* What the task asks:
Find the line with "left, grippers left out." and the line with "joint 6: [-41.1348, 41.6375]" in the entries below; output exactly those two lines, every line between them, and no others.

* Material to process:

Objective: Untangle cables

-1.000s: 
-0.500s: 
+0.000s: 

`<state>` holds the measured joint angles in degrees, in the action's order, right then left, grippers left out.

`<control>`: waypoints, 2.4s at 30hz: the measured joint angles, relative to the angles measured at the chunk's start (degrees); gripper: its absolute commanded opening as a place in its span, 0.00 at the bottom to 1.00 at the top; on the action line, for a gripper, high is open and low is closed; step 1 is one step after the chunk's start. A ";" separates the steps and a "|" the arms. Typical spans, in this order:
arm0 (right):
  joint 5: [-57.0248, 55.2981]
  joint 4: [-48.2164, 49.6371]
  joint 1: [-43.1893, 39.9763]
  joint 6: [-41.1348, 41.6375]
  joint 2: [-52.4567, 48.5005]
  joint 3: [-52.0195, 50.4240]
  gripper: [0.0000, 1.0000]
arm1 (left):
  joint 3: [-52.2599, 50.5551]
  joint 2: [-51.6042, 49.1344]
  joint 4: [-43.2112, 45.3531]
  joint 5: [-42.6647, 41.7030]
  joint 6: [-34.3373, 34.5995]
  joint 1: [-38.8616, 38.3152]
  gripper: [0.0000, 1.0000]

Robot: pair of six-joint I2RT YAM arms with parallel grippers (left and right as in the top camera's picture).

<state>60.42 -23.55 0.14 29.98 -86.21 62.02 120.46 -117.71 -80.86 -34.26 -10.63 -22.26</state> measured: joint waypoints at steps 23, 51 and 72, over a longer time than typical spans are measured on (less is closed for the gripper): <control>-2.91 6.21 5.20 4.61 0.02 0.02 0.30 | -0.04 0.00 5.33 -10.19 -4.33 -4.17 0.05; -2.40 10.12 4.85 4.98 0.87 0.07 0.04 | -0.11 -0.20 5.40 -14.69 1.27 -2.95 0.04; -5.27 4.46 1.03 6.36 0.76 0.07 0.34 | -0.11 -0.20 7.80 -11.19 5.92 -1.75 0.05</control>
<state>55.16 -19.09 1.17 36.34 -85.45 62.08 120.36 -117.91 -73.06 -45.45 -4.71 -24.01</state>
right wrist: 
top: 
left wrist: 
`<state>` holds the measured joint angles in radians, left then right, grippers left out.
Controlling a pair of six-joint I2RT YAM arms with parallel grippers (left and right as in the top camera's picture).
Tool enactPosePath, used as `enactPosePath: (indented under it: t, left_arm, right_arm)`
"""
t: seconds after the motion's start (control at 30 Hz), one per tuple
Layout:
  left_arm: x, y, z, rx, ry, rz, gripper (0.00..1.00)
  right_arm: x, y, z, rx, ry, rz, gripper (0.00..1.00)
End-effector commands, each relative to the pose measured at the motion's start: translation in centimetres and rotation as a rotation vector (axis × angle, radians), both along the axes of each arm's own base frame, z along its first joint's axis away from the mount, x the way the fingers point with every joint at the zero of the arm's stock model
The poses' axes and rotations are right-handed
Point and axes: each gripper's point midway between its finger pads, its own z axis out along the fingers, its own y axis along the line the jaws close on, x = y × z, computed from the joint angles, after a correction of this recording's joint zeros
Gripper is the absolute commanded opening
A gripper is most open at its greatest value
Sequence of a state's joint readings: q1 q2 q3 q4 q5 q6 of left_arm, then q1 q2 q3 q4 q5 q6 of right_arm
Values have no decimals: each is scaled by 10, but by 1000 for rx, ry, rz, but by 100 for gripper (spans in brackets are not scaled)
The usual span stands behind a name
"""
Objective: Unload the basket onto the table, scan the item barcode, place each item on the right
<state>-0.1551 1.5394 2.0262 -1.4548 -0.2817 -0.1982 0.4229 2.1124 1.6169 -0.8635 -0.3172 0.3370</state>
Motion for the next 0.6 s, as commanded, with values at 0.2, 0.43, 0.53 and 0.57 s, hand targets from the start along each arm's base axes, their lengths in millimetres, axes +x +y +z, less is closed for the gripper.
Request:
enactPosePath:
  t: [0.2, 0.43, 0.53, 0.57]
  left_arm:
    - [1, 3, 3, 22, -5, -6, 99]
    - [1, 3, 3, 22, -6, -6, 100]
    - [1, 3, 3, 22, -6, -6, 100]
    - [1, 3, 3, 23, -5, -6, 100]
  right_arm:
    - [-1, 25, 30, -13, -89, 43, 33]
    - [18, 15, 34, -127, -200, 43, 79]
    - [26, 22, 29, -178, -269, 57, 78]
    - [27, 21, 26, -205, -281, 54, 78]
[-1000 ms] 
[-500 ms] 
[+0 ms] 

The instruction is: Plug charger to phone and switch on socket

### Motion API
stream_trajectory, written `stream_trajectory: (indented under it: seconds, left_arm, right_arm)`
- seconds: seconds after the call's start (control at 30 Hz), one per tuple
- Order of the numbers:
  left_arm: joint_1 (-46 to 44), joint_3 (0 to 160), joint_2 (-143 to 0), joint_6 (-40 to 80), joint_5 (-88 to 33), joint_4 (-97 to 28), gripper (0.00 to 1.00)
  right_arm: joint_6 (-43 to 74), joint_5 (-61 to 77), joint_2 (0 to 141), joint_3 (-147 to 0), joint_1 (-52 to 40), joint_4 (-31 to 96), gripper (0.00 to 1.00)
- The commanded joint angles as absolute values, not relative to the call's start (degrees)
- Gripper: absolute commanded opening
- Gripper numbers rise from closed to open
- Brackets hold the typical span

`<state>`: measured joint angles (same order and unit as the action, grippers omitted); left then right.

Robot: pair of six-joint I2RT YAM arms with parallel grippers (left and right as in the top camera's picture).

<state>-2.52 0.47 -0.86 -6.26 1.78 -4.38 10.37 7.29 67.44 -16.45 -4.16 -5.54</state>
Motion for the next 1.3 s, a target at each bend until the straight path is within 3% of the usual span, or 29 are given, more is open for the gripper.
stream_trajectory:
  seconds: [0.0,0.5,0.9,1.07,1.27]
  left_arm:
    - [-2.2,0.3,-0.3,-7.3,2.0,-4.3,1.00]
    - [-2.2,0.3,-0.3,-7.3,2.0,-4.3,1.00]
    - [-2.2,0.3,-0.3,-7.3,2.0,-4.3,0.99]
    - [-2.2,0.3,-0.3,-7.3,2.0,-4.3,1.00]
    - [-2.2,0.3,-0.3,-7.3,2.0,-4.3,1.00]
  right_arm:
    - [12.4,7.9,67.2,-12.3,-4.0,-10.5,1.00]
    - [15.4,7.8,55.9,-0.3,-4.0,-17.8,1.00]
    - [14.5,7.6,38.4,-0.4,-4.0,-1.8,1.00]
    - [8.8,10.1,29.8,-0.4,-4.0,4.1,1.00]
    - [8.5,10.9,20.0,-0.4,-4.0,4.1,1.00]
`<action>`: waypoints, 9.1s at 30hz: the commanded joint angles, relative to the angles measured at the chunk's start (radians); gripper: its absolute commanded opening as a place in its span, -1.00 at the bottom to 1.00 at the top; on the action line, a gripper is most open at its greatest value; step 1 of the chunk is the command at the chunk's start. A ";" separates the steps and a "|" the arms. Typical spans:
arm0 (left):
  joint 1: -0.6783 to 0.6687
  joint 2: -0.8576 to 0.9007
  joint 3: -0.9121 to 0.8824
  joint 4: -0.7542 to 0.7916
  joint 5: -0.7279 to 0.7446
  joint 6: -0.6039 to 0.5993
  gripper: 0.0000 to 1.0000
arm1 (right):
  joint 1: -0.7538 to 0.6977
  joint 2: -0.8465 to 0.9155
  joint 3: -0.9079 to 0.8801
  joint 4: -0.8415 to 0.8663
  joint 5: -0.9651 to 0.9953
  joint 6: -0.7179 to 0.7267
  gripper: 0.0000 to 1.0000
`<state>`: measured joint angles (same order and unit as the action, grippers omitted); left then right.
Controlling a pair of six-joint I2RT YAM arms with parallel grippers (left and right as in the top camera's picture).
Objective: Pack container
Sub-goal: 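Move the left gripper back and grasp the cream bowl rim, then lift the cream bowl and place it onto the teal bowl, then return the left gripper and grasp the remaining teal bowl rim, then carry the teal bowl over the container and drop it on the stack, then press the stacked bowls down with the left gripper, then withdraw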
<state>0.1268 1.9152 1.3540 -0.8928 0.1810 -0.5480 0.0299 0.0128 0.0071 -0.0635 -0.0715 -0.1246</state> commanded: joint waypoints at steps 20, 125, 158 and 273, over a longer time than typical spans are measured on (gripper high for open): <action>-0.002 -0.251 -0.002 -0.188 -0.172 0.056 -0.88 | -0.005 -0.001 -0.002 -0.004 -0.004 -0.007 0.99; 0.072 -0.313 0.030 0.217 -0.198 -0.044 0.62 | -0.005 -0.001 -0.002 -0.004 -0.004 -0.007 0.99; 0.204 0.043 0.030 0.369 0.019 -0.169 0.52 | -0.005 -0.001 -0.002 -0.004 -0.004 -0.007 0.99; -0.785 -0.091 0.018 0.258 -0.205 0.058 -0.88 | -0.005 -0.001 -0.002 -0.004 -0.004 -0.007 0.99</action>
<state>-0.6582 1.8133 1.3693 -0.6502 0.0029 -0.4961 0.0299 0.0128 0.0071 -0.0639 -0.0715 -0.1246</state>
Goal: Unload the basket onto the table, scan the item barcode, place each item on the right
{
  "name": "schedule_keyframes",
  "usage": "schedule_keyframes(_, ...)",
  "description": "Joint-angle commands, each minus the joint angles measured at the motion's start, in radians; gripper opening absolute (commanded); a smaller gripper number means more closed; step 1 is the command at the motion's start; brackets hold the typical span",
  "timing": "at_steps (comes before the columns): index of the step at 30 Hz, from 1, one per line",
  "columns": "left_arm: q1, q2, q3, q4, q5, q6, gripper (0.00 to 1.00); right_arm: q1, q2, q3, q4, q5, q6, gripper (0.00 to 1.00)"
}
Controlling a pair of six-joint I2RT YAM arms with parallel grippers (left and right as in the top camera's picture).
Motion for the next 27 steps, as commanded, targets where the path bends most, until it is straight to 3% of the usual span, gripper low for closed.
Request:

* Solution below:
`<state>` holds the measured joint angles in degrees, in the action's order, right then left, grippers left out.

`<control>`: waypoints, 2.4s at 30hz: the measured joint angles, relative to the angles measured at the chunk's start (degrees); gripper: its absolute commanded opening as a place in its span, 0.00 at the bottom to 1.00 at the top; on the action line, for a gripper, high is open and low is closed; step 1 is one step after the chunk's start. A ";" separates the steps and a "|" the arms. Typical spans, in this order:
arm0 (right):
  joint 5: [-57.0248, 55.2981]
  joint 4: [-48.2164, 49.6371]
  joint 1: [-43.1893, 39.9763]
  joint 6: [-41.1348, 41.6375]

The required output has been given in full.